1 Introduction
Since this is a graduate course, I don’t really need to begin by motivating quantum mechanics; you all know that we live in a fundamentally quantum world. No matter what topics your undergraduate physics education emphasized, you are certainly aware of concepts like particle-wave duality and the crucial role of probability in quantum mechanics.
However, there are some important ideas at the core of quantum mechanics which fight against human intuition. Your undergraduate quantum course may have emphasized wave mechanics, focusing on the wavefunction and the Schrödinger equation. There is certainly nothing wrong with such an approach; I could teach an entire semester-long graduate course with nothing but wave mechanics (as in the excellent book by Merzbacher), and we would learn a lot of physics.

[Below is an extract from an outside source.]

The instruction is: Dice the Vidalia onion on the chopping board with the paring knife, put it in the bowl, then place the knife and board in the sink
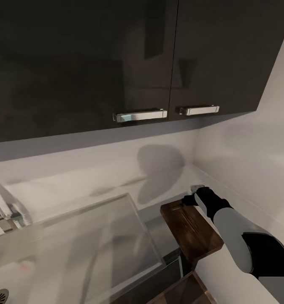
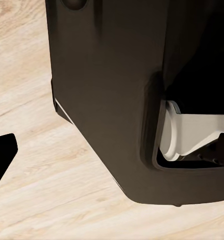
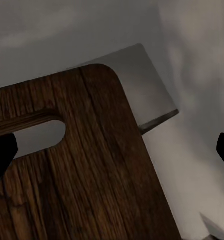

But the wave mechanics picture alone is incomplete; to understand many important quantum phenomena, we need the more abstract idea of a Hilbert space, which is a vector space with some additional properties.
To be more concrete, the language of Hilbert spaces will let us fill in two huge gaps from wave mechanics:
- Finite-dimensional spaces - the wavefunction is a continuous distribution, but some important quantum systems only have a finite number of states, e.g. spin.
- Operators - translating classical observables into ``operators’’ (promoting momentum p to the momentum operator \hat{p} = -i\hbar (d/dx), for example) is a mysterious procedure, and not every quantum observable has a classical starting point (once again, spin turns out to be a good example.)
In addition to all of the above benefits, the Hilbert space approach has the benefit of giving us deeper understanding in cases where we can’t simply write down and solve an equation - outside of a handful of exactly-solvable and famous examples, solving the Schrödinger equation is usually not tractable!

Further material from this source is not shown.